ACTION ITEM. Going from the top of the data below, give again each line through the one containing "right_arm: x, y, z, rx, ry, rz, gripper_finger", both ends kept.

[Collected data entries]
_ _ _ _ _ _ _

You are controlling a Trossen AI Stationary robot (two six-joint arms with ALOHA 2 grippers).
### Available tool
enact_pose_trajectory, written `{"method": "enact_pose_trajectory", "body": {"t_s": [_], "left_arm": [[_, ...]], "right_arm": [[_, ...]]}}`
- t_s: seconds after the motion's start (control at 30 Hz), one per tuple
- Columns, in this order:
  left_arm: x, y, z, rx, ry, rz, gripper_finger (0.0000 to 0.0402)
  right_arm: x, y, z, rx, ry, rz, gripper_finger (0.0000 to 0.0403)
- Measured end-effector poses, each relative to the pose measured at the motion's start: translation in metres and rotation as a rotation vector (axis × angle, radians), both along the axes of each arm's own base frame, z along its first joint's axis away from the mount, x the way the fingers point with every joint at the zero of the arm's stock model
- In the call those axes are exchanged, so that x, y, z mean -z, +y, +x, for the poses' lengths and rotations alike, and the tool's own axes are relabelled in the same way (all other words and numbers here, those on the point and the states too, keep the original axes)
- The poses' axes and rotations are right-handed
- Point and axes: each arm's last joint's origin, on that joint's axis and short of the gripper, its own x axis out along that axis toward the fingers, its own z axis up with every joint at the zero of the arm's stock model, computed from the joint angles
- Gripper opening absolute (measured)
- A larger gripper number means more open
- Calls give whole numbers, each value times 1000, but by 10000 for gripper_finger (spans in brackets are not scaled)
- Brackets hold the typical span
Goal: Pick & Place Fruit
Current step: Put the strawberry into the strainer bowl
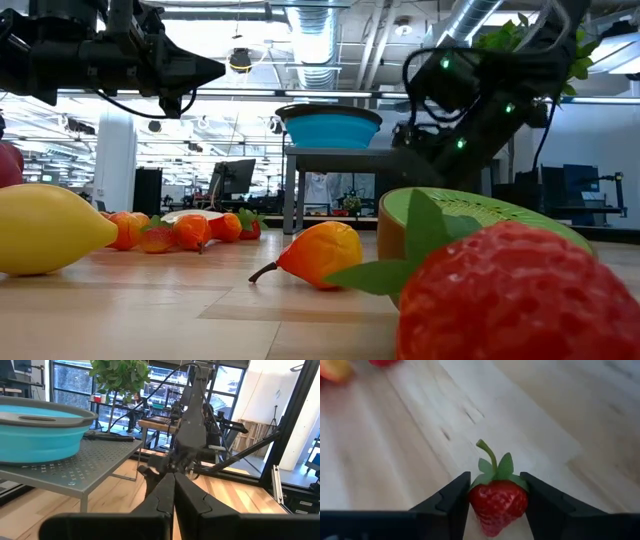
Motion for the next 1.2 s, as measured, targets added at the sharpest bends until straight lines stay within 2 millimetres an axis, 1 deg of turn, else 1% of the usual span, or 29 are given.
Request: {"method": "enact_pose_trajectory", "body": {"t_s": [0.13,0.5,0.73,0.87,0.97,1.07,1.13,1.2], "left_arm": [[0,0,0,0,0,0,1],[0,0,0,0,0,0,1],[0,0,0,0,0,0,1],[0,0,0,0,0,3,1],[0,0,0,-1,0,4,1],[0,0,0,-5,0,4,1],[0,0,0,-5,0,4,1],[0,0,0,-5,-1,5,1]], "right_arm": [[-14,6,-2,-20,-39,0,131],[-57,24,-7,-92,-216,6,131],[-96,26,-13,-109,-423,-4,132],[-114,22,-16,-113,-529,-32,132],[-129,16,-14,-110,-570,-72,132],[-150,8,-7,-112,-608,-141,132],[-163,1,1,-112,-625,-202,132],[-172,-9,10,-106,-612,-260,132]]}}
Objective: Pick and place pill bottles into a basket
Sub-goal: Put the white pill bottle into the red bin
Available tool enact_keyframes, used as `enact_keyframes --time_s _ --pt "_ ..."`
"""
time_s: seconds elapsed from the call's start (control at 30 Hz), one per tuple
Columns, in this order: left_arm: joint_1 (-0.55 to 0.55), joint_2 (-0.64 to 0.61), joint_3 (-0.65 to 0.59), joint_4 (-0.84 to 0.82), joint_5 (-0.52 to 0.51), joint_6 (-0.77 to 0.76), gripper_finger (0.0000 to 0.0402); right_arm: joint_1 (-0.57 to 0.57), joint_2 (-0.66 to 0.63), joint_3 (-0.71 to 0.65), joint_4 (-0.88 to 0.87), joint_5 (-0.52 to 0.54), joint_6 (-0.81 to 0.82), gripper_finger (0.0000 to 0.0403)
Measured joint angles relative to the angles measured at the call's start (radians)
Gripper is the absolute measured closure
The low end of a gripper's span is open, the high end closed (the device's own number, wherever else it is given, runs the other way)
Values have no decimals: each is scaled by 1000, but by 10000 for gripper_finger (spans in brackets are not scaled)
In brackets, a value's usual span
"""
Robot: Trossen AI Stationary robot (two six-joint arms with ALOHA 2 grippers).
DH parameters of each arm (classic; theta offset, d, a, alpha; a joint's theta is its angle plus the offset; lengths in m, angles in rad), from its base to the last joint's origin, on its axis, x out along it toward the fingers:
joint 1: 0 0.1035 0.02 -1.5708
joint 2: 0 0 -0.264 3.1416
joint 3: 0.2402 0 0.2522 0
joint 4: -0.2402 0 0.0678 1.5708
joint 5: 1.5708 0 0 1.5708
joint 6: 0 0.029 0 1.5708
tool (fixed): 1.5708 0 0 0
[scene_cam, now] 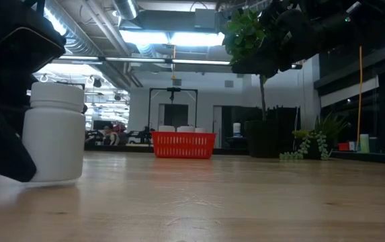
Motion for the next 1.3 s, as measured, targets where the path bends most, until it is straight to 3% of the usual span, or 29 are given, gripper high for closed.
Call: enact_keyframes --time_s 0.27,0.57,0.77,0.97,1.3 --pt "39 -82 0 -81 61 11 230 0 0 0 0 0 18 383" --pt "164 -362 1 -340 123 145 231 0 0 0 -2 0 53 383" --pt "279 -496 1 -357 220 255 231 0 0 0 0 0 53 383" --pt "425 -529 1 -359 347 276 231 0 0 0 40 0 53 383" --pt "578 -529 110 -485 363 396 231 0 0 13 119 -9 48 383"
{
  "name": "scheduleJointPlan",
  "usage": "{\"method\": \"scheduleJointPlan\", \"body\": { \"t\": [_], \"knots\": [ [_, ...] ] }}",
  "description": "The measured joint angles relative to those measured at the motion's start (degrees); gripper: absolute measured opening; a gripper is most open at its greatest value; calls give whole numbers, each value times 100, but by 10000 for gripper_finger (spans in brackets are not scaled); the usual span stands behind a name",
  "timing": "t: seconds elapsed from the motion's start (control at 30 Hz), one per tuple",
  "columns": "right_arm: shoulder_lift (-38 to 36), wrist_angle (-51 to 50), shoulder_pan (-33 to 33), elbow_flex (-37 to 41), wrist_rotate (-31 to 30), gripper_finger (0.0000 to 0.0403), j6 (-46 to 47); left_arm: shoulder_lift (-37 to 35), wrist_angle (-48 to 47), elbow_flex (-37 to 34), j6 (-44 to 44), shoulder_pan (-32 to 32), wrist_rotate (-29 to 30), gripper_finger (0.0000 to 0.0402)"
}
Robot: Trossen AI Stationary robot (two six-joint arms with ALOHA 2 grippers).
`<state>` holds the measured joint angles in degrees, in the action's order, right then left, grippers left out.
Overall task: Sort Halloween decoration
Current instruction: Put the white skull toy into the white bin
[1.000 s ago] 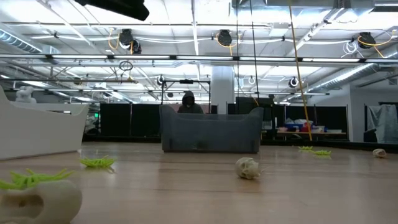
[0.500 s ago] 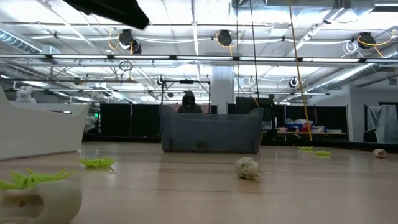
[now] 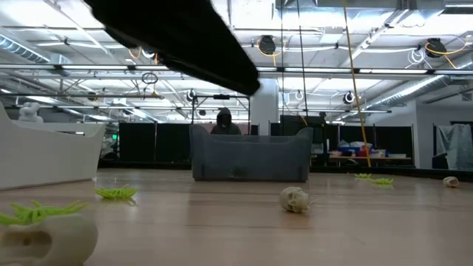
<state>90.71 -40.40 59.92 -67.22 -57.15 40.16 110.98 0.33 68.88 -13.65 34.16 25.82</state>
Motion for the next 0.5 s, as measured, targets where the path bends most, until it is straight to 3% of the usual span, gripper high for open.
{"method": "scheduleJointPlan", "body": {
  "t": [0.17, 0.5],
  "knots": [
    [207, 2, -146, 0, 21, 105, -114, 302, 524, 0, 367, -327, -1061, 184],
    [283, -7, -301, 2, 25, 105, -251, 618, 572, 0, 852, -666, -1692, 184]
  ]
}}
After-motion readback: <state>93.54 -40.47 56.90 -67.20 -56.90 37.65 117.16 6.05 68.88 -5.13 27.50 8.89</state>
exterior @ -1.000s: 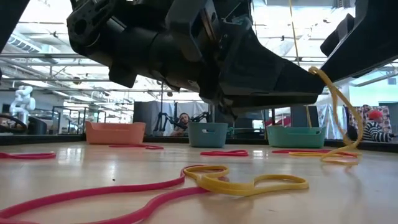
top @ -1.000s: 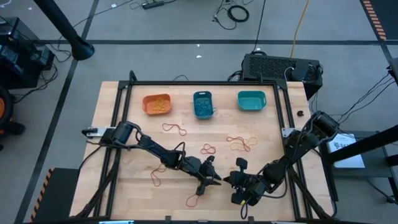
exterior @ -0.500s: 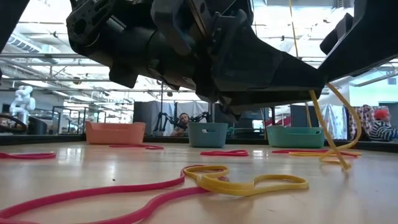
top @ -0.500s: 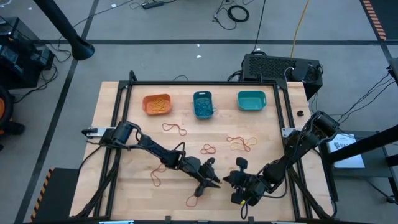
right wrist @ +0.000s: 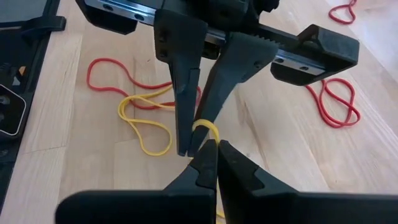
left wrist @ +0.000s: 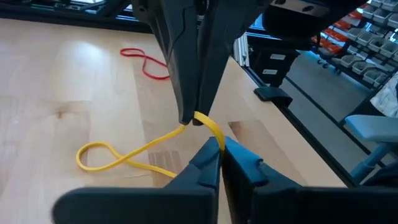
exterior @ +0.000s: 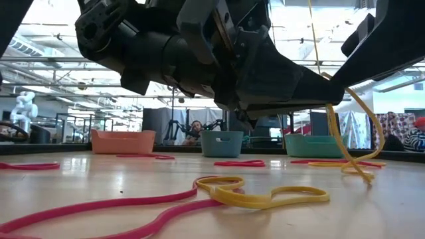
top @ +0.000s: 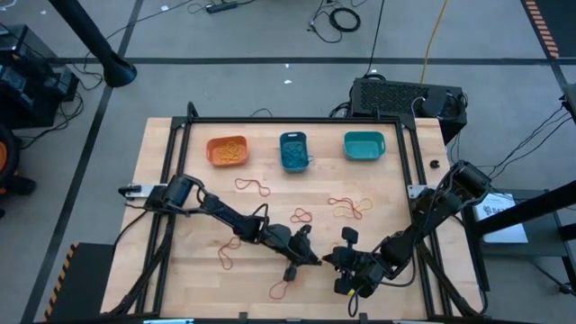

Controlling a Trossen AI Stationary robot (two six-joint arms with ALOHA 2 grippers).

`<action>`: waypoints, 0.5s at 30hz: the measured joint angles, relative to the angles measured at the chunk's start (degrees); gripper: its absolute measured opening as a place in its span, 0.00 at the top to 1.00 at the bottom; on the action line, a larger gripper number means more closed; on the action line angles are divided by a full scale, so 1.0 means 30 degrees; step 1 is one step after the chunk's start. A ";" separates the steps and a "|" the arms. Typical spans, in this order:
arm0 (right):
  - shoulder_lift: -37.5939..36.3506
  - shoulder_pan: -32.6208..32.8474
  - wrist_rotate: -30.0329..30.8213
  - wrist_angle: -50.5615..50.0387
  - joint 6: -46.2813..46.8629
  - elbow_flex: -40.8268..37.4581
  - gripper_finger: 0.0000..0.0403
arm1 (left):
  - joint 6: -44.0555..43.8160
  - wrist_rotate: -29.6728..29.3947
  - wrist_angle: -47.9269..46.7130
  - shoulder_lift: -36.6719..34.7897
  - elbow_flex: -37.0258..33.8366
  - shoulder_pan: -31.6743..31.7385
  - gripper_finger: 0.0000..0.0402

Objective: Sort rubber bands into baskets
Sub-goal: Put the yellow rubber band into the orange bin

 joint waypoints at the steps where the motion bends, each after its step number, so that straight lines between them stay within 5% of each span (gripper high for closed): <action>1: 0.0000 0.0003 -0.0007 0.0000 -0.0107 0.0000 1.00 | -0.0011 0.0000 -0.0061 0.0000 0.0000 -0.0008 0.98; 8: 0.0000 -0.0085 -0.0109 0.0000 -0.0270 0.0000 0.97 | 0.0347 -0.0018 -0.0831 -0.0355 -0.0007 0.0032 0.99; 15: 0.0000 -0.0472 -0.0058 -0.0014 -0.1319 0.0000 0.77 | 0.1983 -0.0468 -0.6291 -0.3545 -0.0013 0.0556 0.99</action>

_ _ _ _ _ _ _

RESPONSE BELOW.
You are controlling a Trossen AI Stationary robot (two six-joint arms with ALOHA 2 grippers).
### Available tool
enact_pose_trajectory, written `{"method": "enact_pose_trajectory", "body": {"t_s": [_], "left_arm": [[_, ...]], "right_arm": [[_, ...]]}}`
- t_s: seconds after the motion's start (control at 30 Hz), one per tuple
- Columns, in this order:
  left_arm: x, y, z, rx, ry, rz, gripper_finger (0.0000 to 0.0402)
  right_arm: x, y, z, rx, ry, rz, gripper_finger (0.0000 to 0.0403)

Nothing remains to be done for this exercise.